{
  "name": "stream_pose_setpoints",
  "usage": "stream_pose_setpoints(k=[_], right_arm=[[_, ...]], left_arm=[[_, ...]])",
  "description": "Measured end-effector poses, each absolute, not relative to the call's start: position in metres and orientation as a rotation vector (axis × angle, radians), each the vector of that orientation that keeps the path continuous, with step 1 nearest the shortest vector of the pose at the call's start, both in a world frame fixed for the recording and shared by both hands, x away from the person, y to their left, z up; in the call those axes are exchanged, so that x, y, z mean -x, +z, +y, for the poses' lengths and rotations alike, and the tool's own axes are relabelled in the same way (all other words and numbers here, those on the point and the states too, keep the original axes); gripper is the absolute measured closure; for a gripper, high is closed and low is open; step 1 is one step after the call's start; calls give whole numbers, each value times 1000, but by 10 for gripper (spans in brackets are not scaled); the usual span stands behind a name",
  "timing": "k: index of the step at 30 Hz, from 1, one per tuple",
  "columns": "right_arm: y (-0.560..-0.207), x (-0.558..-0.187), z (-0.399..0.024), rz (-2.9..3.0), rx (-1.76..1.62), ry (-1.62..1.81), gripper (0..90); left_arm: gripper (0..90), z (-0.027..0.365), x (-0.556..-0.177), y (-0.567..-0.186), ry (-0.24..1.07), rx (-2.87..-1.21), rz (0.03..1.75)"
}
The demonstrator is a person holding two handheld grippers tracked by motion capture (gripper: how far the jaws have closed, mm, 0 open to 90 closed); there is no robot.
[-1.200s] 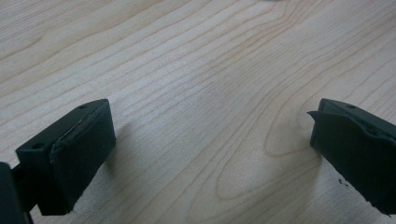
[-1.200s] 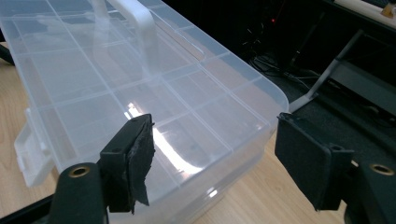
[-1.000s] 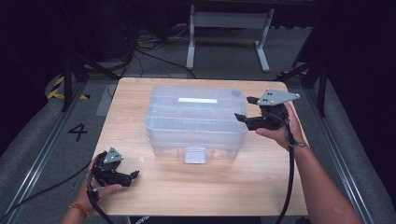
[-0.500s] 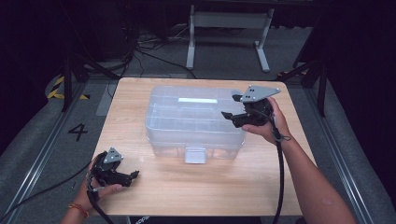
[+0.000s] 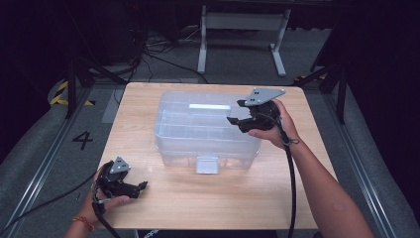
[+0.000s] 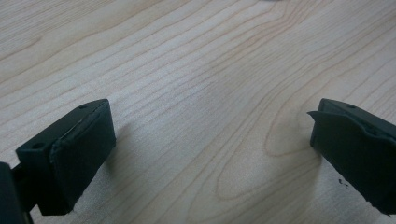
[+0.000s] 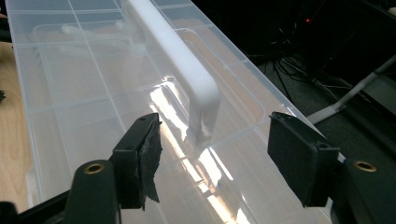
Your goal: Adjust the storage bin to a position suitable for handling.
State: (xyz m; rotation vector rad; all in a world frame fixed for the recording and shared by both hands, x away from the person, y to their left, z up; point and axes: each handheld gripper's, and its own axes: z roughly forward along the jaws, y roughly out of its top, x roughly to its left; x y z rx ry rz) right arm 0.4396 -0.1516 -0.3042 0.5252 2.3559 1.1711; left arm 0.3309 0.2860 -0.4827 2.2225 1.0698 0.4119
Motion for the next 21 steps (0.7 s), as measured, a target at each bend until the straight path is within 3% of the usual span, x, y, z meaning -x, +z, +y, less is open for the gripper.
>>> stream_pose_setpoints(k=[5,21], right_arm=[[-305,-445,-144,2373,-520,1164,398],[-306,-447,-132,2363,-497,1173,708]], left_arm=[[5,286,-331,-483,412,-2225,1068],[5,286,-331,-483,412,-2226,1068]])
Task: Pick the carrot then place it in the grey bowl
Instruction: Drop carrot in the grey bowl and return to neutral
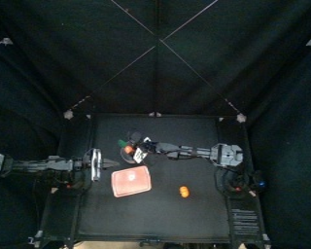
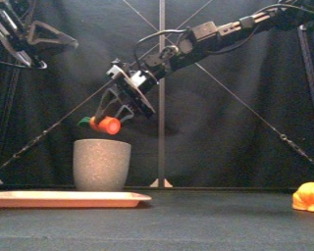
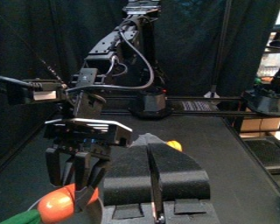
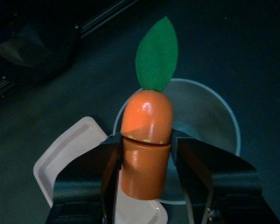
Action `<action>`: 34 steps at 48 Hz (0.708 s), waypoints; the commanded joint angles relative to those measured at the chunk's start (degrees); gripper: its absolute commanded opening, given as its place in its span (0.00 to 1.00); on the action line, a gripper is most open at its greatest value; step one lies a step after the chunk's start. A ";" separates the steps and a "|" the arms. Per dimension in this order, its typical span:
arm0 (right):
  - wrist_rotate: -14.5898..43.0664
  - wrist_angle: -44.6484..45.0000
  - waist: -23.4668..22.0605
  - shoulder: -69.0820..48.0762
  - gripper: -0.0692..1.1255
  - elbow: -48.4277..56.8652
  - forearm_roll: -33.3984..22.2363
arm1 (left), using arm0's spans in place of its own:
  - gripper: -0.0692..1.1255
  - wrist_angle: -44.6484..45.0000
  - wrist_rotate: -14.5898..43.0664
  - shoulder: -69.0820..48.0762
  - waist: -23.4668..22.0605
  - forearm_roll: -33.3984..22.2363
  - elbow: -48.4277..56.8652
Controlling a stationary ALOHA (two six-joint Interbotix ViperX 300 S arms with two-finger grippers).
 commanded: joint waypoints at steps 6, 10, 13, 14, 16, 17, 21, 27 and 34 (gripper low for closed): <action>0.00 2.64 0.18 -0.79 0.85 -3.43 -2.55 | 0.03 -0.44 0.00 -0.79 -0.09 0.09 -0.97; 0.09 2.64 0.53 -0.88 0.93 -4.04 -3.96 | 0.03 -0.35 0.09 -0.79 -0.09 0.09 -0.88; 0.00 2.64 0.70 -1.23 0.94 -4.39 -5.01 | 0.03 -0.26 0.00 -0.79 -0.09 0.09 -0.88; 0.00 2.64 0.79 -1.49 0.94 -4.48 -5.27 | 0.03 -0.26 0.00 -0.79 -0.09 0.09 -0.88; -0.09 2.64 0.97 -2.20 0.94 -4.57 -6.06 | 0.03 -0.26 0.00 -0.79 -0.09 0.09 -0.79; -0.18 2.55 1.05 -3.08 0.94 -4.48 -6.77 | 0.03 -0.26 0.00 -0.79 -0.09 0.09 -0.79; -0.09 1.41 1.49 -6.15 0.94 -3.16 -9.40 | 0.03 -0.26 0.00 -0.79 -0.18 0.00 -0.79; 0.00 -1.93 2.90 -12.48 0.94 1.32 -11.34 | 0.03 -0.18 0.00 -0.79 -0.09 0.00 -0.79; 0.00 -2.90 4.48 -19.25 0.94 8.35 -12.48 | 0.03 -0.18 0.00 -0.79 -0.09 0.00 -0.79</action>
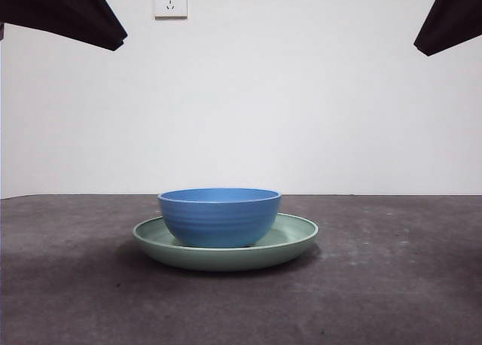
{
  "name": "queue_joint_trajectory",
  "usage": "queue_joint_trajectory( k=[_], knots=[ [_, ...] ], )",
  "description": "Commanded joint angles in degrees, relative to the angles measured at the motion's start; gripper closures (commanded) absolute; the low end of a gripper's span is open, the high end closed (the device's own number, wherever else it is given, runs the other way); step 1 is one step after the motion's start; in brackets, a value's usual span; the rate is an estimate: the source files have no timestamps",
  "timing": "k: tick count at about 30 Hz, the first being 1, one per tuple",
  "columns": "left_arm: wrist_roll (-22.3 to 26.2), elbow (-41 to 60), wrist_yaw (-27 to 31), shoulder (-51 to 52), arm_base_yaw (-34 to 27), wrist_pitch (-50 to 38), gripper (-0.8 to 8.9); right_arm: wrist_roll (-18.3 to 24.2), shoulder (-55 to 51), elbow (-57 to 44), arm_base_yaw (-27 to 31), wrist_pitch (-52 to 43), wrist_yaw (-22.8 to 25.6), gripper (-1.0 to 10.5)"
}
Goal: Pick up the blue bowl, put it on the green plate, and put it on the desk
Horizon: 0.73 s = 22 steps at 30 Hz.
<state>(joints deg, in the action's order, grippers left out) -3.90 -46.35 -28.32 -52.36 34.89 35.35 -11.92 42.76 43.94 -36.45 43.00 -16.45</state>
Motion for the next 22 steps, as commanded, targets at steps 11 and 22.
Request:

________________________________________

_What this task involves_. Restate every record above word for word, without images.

_Problem solution_.
{
  "name": "stream_pose_setpoints",
  "usage": "stream_pose_setpoints(k=[_], right_arm=[[_, ...]], left_arm=[[_, ...]])",
  "description": "Measured end-effector poses, each absolute, not relative to the call's start: position in metres and orientation as a rotation vector (axis × angle, radians), each the vector of that orientation that keeps the path continuous, with step 1 nearest the shortest vector of the pose at the call's start, both in a world frame fixed for the recording and shared by both hands, x away from the person, y to their left, z up; in the call those axes are exchanged, so that x, y, z mean -x, +z, +y, for the poses' lengths and rotations alike, and the tool's own axes are relabelled in the same way (all other words and numbers here, those on the point and the states too, keep the original axes); gripper is the absolute measured closure; for a gripper, high is closed and low is open; step 1 is one step after the call's start; calls give whole numbers, each value times 1000, but by 10 for gripper (spans in brackets are not scaled); the usual span stands behind a name",
  "timing": "k: index of the step at 30 Hz, from 1, one per tuple",
  "columns": "right_arm: y (-0.560..-0.207), x (-0.558..-0.187), z (-0.399..0.024), rz (-2.9..3.0), rx (-1.76..1.62), ry (-1.62..1.81), gripper (0..90); left_arm: gripper (0..90), z (-0.027..0.365), x (-0.556..-0.177), y (-0.567..-0.186), ry (-0.24..1.07), rx (-2.87..-1.21), rz (0.03..1.75)"
}
The demonstrator is a person holding two handheld grippers tracked by motion capture (gripper: how far the jaws have closed, mm, 0 open to 90 closed); there is no robot.
[-1.200s] 
[-1.200s] 
[-1.000s] 
[-0.500s] 
[+0.000s] 
[+0.000s] 
[+0.000s] 
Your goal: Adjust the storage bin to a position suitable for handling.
State: (xyz m; rotation vector rad; all in a world frame fixed for the recording and shared by both hands, x away from the person, y to their left, z up; point and axes: each handheld gripper's, and its own axes: z roughly forward along the jaws, y roughly out of its top, x roughly to its left; x y z rx ry rz) right arm 0.4396 -0.1516 -0.3042 0.5252 2.3559 1.1711; left arm 0.3309 0.2860 -0.4827 2.2225 1.0698 0.4119
Motion for the next 21 steps (0.7 s), as measured, a target at each bend until the straight path is within 3% of the usual span, x, y, z meaning -x, +z, +y, less is open for the gripper.
>>> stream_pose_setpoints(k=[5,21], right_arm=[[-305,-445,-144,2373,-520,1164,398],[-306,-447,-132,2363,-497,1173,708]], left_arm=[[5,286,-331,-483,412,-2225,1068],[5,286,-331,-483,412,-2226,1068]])
Task: Pick the carrot then place it in the grey bowl
Instruction: Drop carrot in the grey bowl and return to neutral
Action `<action>`: 34 steps at 48 Hz (0.708 s), waypoints; the commanded joint angles relative to those measured at the chunk's start (degrees); gripper: its absolute commanded opening, given as its place in its span (0.00 to 1.00); on the action line, a gripper is most open at its greatest value; step one lies a step after the chunk's start. A ";" separates the steps and a "|" the arms. Per dimension in this order, its typical span:
arm0 (right):
  - wrist_rotate: -14.5898..43.0664
  - wrist_angle: -44.6484..45.0000
  - waist: -23.4668..22.0605
  - shoulder: -69.0820..48.0762
  - gripper: -0.0692..1.1255
  - elbow: -48.4277..56.8652
  - forearm_roll: -33.3984..22.2363
arm1 (left), using arm0's spans in place of its own:
  - gripper: -0.0692..1.1255
  - wrist_angle: -44.6484..45.0000
  - wrist_rotate: -14.5898..43.0664
  - shoulder: -69.0820..48.0762
  - waist: -23.4668..22.0605
  - forearm_roll: -33.3984..22.2363
  - elbow: -48.4277..56.8652
Controlling a stationary ALOHA (two six-joint Interbotix ViperX 300 S arms with two-finger grippers).
 commanded: joint waypoints at steps 6, 10, 13, 14, 16, 17, 21, 27 and 34 (gripper low for closed): <action>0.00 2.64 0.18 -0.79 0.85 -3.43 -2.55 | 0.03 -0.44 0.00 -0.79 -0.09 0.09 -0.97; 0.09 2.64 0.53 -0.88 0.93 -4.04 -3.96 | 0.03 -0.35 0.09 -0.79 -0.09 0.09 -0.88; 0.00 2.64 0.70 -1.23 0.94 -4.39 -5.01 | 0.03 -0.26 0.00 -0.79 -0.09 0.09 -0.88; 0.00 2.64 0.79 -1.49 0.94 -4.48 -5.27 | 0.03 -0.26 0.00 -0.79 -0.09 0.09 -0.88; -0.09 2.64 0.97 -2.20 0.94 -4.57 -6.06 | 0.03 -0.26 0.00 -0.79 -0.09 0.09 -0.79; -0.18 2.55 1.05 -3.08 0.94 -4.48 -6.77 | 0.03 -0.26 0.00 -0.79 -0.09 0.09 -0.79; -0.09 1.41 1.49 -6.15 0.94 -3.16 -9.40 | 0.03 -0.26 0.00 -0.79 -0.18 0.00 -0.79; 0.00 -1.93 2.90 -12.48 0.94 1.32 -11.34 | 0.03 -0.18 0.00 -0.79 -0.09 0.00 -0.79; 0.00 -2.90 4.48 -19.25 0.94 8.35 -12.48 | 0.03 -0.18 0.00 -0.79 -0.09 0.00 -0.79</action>
{
  "name": "queue_joint_trajectory",
  "usage": "queue_joint_trajectory( k=[_], knots=[ [_, ...] ], )",
  "description": "Commanded joint angles in degrees, relative to the angles measured at the motion's start; gripper closures (commanded) absolute; the low end of a gripper's span is open, the high end closed (the device's own number, wherever else it is given, runs the other way); step 1 is one step after the motion's start; in brackets, a value's usual span; the rate is an estimate: the source files have no timestamps",
  "timing": "k: tick count at about 30 Hz, the first being 1, one per tuple",
  "columns": "left_arm: wrist_roll (-22.3 to 26.2), elbow (-41 to 60), wrist_yaw (-27 to 31), shoulder (-51 to 52), arm_base_yaw (-34 to 27), wrist_pitch (-50 to 38), gripper (-0.8 to 8.9); right_arm: wrist_roll (-18.3 to 24.2), shoulder (-55 to 51), elbow (-57 to 44), arm_base_yaw (-27 to 31), wrist_pitch (-52 to 43), wrist_yaw (-22.8 to 25.6), gripper (-1.0 to 10.5)"
}
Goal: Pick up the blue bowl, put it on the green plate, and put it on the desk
Horizon: 0.73 s = 22 steps at 30 Hz.
<state>(joints deg, in the action's order, grippers left out) -3.90 -46.35 -28.32 -52.36 34.89 35.35 -11.92 42.76 43.94 -36.45 43.00 -16.45</state>
Motion for the next 22 steps, as commanded, targets at steps 11 and 22.
Request:

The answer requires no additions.